• **Work order**
Copy all lines in the material holding the string "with".

• **Entries provided**
····················
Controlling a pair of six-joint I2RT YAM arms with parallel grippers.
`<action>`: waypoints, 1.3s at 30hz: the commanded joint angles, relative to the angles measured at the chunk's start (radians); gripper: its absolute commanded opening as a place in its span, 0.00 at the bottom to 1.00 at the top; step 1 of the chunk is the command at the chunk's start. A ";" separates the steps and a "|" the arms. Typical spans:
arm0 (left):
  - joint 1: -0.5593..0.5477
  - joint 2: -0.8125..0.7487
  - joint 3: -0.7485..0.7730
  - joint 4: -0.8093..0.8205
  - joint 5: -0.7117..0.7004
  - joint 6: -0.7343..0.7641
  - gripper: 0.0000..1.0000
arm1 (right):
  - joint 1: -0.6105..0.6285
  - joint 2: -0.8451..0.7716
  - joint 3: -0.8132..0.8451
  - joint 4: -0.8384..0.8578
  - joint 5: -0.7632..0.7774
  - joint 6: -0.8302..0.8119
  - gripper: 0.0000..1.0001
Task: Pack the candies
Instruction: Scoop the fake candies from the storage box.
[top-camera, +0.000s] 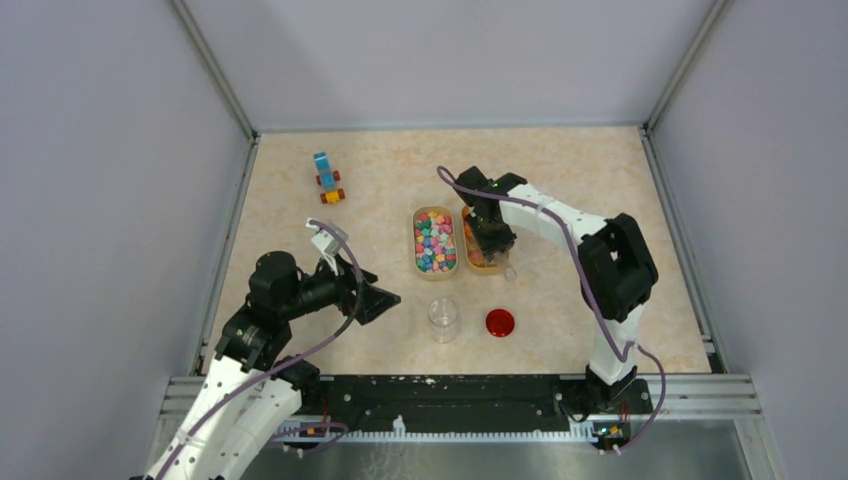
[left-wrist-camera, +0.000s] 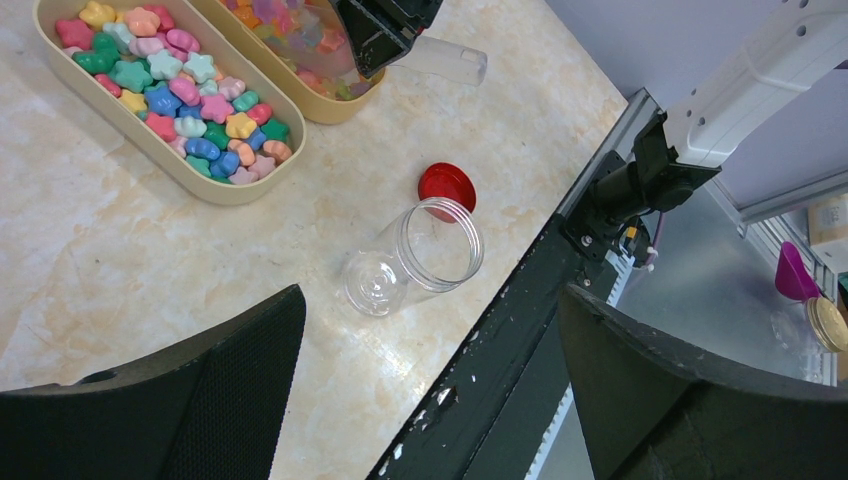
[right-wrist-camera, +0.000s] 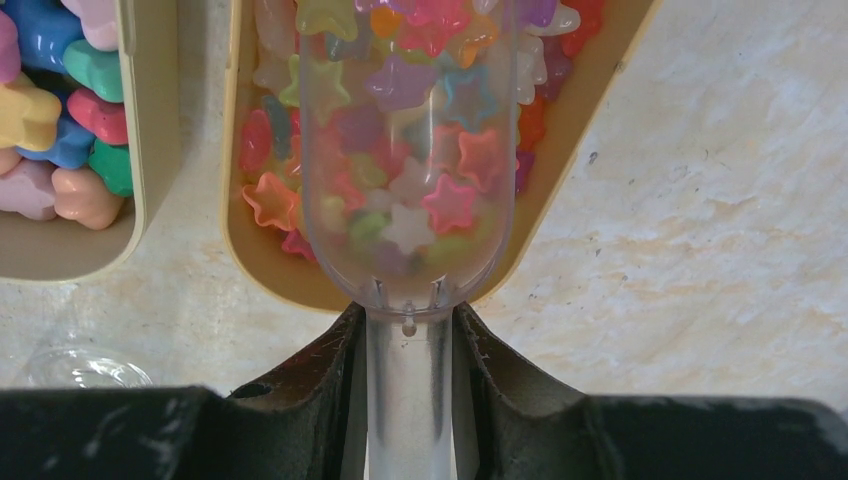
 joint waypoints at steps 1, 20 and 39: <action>-0.003 0.010 -0.005 0.038 -0.010 -0.006 0.99 | -0.020 0.005 -0.014 0.080 0.038 0.019 0.00; -0.003 0.013 -0.006 0.038 -0.025 -0.007 0.99 | -0.020 -0.092 -0.158 0.246 0.059 -0.001 0.00; -0.003 0.013 -0.006 0.035 -0.049 -0.010 0.99 | -0.021 -0.332 -0.359 0.432 0.070 0.012 0.00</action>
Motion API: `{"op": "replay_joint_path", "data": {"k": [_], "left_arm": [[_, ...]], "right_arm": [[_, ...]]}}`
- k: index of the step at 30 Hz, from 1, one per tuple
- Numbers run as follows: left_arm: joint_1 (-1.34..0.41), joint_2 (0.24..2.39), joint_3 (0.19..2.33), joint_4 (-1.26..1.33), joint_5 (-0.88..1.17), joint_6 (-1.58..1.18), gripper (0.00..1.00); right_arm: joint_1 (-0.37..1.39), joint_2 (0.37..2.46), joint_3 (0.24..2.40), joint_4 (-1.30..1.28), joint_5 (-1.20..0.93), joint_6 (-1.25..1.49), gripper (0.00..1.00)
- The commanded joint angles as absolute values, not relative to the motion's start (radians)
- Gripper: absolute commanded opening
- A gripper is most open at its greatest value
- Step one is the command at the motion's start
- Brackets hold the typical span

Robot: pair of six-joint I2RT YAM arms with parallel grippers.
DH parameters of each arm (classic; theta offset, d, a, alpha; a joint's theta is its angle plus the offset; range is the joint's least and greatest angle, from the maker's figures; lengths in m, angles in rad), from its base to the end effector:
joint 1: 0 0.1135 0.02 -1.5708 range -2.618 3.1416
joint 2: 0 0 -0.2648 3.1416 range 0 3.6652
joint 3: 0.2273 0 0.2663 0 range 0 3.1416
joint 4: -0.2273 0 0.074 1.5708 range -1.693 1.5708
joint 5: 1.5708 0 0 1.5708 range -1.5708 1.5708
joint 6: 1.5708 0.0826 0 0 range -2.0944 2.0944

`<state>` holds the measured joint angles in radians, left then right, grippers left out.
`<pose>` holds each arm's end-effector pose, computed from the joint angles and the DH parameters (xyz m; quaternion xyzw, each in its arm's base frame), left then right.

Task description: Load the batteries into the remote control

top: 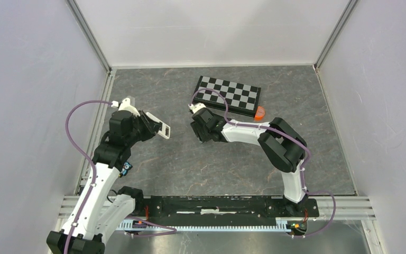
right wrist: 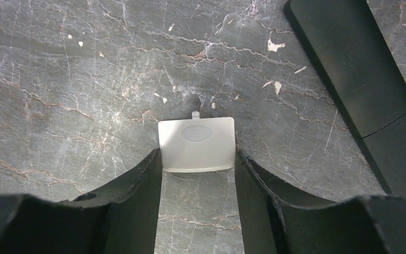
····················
• **Solution to the problem**
Controlling a pair of six-joint I2RT YAM arms with parallel grippers.
Robot: pair of six-joint I2RT YAM arms with parallel grippers.

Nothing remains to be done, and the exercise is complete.